Guthrie Center is a city in Guthrie County, Iowa, United States, along the South Raccoon River. The population was 1,593 at the time of the 2020 census. It is the county seat of Guthrie County.

Guthrie Center is part of the Des Moines metropolitan area.

==History==
Guthrie Center was platted in 1856. It was named for Capt. Edwin B. Guthrie who was the first justice of the peace at Fort Madison, fought as a volunteer in the Mexican War and, on June 20, 1847, was wounded defending material and more than $350,000 in gold and silver coin.
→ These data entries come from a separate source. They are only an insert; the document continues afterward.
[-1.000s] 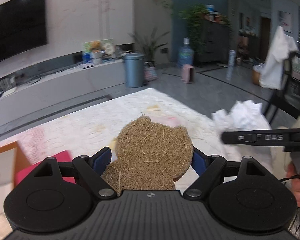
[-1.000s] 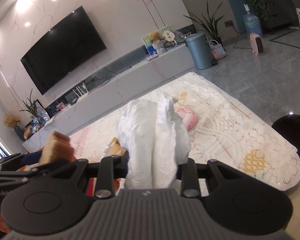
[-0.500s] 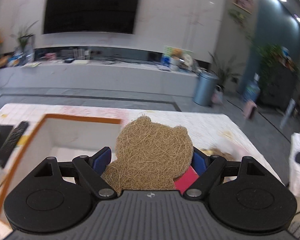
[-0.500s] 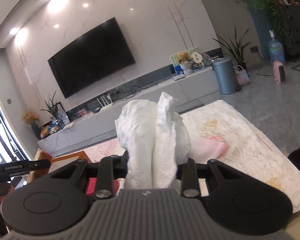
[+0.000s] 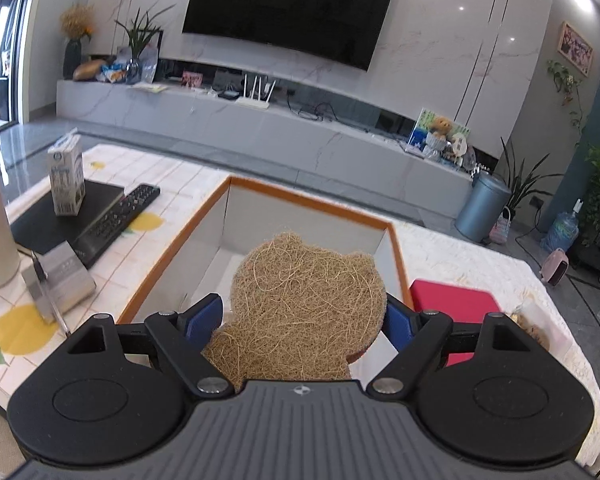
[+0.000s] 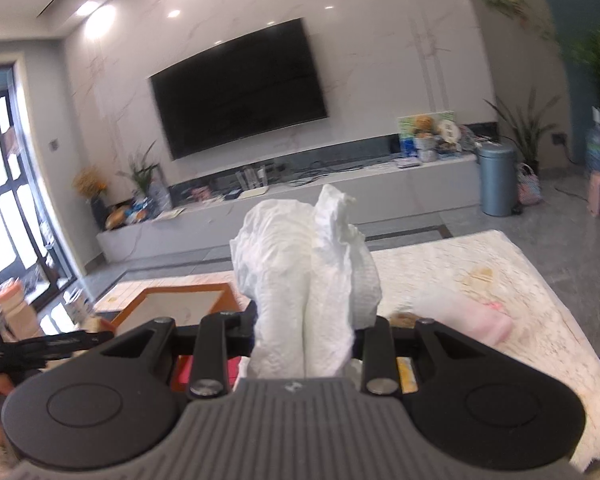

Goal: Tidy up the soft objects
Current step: 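Carry the coir bear in the left tool while the right tool carries the tissue toward the box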

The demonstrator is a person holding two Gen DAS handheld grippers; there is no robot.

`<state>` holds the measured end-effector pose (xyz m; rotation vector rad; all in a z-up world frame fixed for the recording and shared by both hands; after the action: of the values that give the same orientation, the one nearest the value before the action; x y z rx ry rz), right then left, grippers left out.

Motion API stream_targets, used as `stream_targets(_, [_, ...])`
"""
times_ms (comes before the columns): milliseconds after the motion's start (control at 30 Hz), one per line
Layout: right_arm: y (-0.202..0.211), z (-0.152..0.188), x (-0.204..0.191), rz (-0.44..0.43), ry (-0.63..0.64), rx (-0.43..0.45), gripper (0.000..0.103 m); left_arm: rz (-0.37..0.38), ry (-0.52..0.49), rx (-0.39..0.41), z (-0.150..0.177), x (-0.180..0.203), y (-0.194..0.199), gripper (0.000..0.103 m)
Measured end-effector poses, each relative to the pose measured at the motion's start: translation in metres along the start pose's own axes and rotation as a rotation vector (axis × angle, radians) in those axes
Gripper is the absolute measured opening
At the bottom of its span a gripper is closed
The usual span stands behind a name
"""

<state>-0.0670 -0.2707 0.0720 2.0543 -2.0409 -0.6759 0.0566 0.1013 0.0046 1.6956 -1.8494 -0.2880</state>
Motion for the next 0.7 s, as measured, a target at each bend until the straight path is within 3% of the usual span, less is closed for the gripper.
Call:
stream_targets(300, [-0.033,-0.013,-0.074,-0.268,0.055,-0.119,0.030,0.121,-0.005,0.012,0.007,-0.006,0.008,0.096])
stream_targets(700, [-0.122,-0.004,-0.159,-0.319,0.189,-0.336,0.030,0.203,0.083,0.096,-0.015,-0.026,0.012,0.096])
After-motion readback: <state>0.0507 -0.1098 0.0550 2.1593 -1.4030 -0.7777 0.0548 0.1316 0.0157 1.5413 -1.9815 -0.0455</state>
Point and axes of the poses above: each gripper's, at about its wrist camera, not at the fingertips, and y roughly against the way its jaws point, x to its right, z to its underside, the point moved 1 cm from there along -y, roughly the way its jaws point, and after that the axes turned 4 degrees about z, right-handed, at the moved point
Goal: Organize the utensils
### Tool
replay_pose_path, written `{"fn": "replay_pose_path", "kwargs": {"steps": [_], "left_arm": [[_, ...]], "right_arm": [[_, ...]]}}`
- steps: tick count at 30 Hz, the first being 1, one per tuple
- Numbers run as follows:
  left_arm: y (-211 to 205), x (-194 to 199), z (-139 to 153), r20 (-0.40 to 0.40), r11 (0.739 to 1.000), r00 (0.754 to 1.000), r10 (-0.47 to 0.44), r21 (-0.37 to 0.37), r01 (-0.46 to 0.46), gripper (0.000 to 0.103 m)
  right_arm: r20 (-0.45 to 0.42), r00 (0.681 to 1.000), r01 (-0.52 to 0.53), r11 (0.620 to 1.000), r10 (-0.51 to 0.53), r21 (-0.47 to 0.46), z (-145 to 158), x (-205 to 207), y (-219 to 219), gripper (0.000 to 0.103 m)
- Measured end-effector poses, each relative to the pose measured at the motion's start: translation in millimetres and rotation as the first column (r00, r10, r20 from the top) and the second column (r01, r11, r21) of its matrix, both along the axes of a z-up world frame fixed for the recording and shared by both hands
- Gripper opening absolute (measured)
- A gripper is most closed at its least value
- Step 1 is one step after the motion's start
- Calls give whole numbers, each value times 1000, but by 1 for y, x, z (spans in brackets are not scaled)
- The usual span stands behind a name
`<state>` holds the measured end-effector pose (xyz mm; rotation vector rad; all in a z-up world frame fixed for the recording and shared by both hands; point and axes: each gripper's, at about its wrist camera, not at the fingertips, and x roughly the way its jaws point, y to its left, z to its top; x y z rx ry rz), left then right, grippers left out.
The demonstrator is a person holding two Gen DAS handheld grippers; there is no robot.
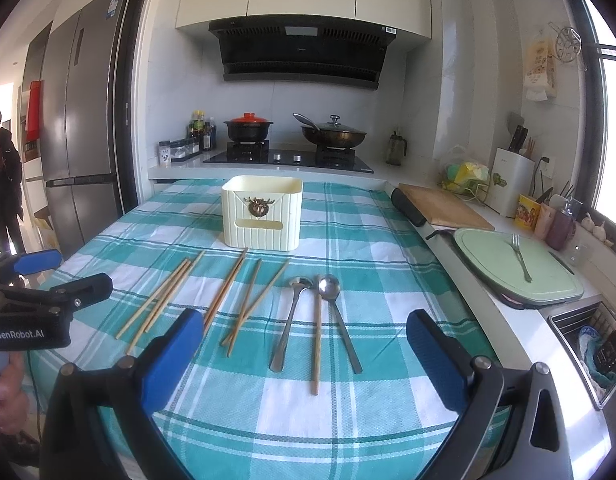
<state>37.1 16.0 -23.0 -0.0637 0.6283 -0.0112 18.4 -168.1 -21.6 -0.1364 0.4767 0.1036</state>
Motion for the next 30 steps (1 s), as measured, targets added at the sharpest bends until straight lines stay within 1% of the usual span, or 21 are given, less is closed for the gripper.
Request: {"fn": "replay_pose_path", "kwargs": {"steps": [4, 8, 12, 15, 17, 23, 26, 30], "left_arm": [[24, 14, -9, -28, 999, 999, 38, -13, -39, 103], [47, 37, -27, -80, 999, 996, 44, 4, -44, 103], [67, 70, -52, -141, 999, 989, 44, 37, -39, 103], [80, 98, -75, -203, 998, 978, 47, 59, -36, 103], [84, 111, -87, -242, 996, 969, 55, 76, -38, 103], [88, 130, -108, -300, 998, 954, 19, 68, 2, 103], [86, 139, -117, -318, 995, 948, 12, 102, 21, 103], [91, 153, -130, -347, 991, 937, 34, 132, 13, 103]], "right_arm": [[-21, 1000, 5, 1000, -4, 6, -5, 6, -2, 103], [-51, 999, 12, 1000, -11, 17, -11, 15, -5, 103], [-74, 997, 22, 999, -19, 33, -16, 24, -10, 103], [-92, 995, 47, 997, -42, 55, -19, 32, -20, 103], [-98, 993, 73, 996, -67, 60, -21, 38, -27, 103], [-115, 985, 138, 989, -131, 53, -24, 51, -46, 103], [-120, 983, 146, 988, -139, 49, -25, 56, -50, 103], [-120, 985, 131, 990, -124, 56, -26, 62, -54, 103]]}}
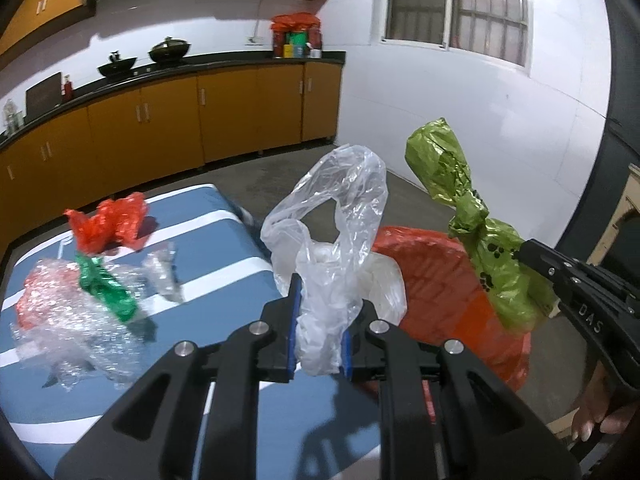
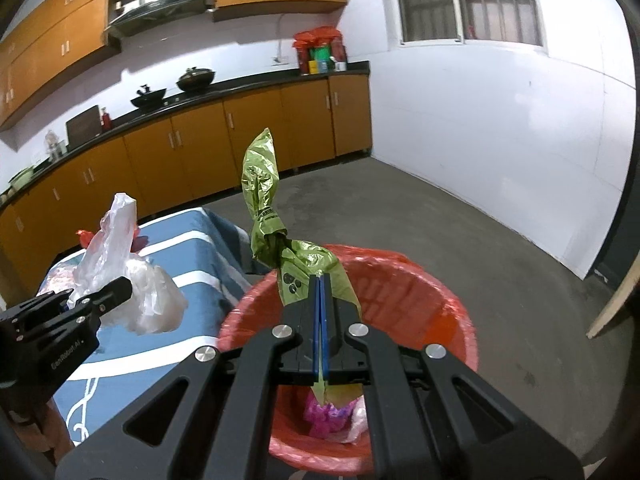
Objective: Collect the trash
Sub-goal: 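Carry both bags over the wastebasket and open both grippers to drop them, then move both open grippers back to the bags on the table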
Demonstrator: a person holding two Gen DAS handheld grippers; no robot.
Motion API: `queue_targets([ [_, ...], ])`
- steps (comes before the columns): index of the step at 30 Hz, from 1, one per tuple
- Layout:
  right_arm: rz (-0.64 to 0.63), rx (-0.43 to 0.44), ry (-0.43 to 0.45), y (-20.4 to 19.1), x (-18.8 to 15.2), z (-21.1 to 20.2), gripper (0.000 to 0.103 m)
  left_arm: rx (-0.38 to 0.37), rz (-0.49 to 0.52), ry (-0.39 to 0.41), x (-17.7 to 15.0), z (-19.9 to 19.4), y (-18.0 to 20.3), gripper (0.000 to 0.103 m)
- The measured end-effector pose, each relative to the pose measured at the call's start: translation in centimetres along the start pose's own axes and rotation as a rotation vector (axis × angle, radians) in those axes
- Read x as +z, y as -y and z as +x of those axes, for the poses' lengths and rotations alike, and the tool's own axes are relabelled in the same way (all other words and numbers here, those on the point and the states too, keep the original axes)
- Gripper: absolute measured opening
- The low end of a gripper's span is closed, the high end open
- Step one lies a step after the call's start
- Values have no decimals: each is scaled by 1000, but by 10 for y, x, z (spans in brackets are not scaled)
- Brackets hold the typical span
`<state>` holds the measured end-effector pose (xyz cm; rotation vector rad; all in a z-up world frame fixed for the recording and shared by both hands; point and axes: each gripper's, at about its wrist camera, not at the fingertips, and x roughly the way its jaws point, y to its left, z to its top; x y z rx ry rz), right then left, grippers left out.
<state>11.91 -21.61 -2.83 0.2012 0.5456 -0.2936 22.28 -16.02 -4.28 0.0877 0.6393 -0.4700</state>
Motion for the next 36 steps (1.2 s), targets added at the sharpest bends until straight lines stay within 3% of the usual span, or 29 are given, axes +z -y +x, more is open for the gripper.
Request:
queue_targets([
  [20, 116, -31, -29, 43, -6, 10, 1, -113, 79, -51, 8, 49, 62, 21],
  [25, 140, -8, -42, 46, -7, 13, 5, -117, 91, -70, 5, 58, 65, 36],
  [29, 156, -10, -39, 52, -10, 11, 30, -105, 85, -84, 0, 62, 60, 40],
  [36, 133, -24, -47, 48, -11, 11, 30, -32, 45, -71, -9, 53, 34, 60],
])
The railroad was built through the settlement in 1879. Guthrie Center was incorporated in 1880.

==Geography==

According to the United States Census Bureau, the city has a total area of 2.47 sqmi, all of it land.

===Climate===

According to the Köppen Climate Classification system, Guthrie Center has a hot-summer humid continental climate, abbreviated "Dfa" on climate maps.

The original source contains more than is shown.